**WHAT YOU ARE ASKED TO DO**: All of the data below should be repeated exactly. Pictures should not be included.

**INFORMATION SUPPLIED**:

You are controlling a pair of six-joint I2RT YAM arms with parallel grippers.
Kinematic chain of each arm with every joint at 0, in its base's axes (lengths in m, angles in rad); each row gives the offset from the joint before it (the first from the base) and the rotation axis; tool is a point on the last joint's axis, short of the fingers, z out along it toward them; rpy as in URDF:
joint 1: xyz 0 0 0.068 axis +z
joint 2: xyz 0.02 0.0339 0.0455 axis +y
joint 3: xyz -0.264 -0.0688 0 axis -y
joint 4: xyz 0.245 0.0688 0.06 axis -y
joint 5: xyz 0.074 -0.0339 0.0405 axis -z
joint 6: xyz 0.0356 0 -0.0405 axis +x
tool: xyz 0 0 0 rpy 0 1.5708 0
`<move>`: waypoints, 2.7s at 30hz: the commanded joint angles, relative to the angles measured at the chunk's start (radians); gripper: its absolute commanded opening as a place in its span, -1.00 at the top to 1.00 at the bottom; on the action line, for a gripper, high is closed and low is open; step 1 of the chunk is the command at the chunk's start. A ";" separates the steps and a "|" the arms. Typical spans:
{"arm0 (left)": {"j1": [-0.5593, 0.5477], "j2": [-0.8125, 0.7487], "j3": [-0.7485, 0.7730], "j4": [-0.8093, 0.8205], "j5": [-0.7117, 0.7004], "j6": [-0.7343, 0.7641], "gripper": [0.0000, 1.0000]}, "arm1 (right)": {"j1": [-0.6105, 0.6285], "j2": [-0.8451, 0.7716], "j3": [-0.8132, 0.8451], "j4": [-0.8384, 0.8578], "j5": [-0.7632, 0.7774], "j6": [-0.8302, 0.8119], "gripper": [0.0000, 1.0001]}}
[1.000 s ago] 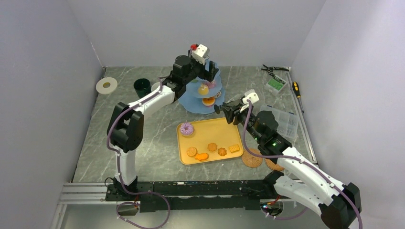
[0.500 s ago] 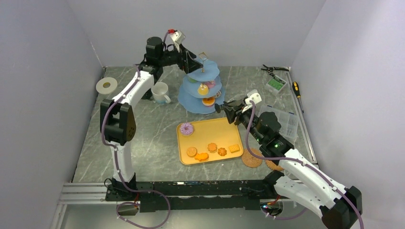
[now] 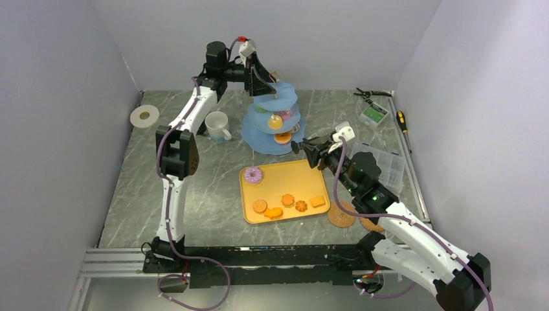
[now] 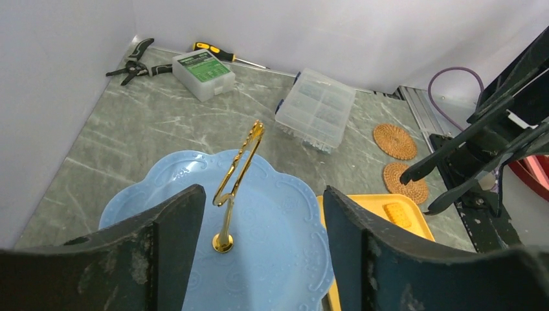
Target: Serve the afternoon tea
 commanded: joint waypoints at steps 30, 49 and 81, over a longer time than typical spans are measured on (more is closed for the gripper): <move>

**WRITTEN REPLY**:
You are controlling a pair of six-joint I2RT YAM arms with parallel grippers.
Kinematic chain of each arm with every joint at 0, in its base's axes (lengths in m, angles in rad); each row gives the offset from the joint before it (the first from the base) and the rotation axis; tool is a point on the last joint's axis, short of the fingers, z out along it toward them; rpy as in URDF:
joint 1: xyz 0 0 0.068 axis +z
joint 2: xyz 0.02 0.0339 0.0455 axis +y
joint 3: xyz -0.264 -0.0688 0 axis -y
joint 4: xyz 0.245 0.0688 0.06 axis -y
joint 5: xyz 0.074 -0.0339 0.0405 axis -z
joint 6: xyz 0.0356 0 -0.0405 axis +x
tool: xyz 0 0 0 rpy 0 1.5708 0
`<move>`: waypoints, 2.7s at 30hz: the commanded joint angles, relative to the angles measured at the chunk's start (radians); gripper: its absolute commanded opening as a place in its span, -1.00 at the top to 1.00 at the bottom; on the action line, for a gripper, high is closed and low is open; step 1 of the chunk is the command at the chunk's start. A ";" separates the steps and a "|" the arms. Typical spans:
{"arm0 (left)": {"j1": [-0.5593, 0.5477], "j2": [-0.8125, 0.7487], "j3": [-0.7485, 0.7730], "j4": [-0.8093, 0.8205], "j5": [-0.7117, 0.7004], "j6": [-0.7343, 0.7641], "gripper": [0.0000, 1.0000]}, "arm1 (right)": {"j1": [-0.6105, 0.6285], "j2": [-0.8451, 0.7716], "j3": [-0.8132, 0.8451], "j4": [-0.8384, 0.8578], "j5": [-0.7632, 0.7774], "j6": [-0.8302, 0.8119], "gripper": [0.0000, 1.0001]}}
[1.000 s ago] 
[0.500 s ago] 
[now] 
[now] 
Target: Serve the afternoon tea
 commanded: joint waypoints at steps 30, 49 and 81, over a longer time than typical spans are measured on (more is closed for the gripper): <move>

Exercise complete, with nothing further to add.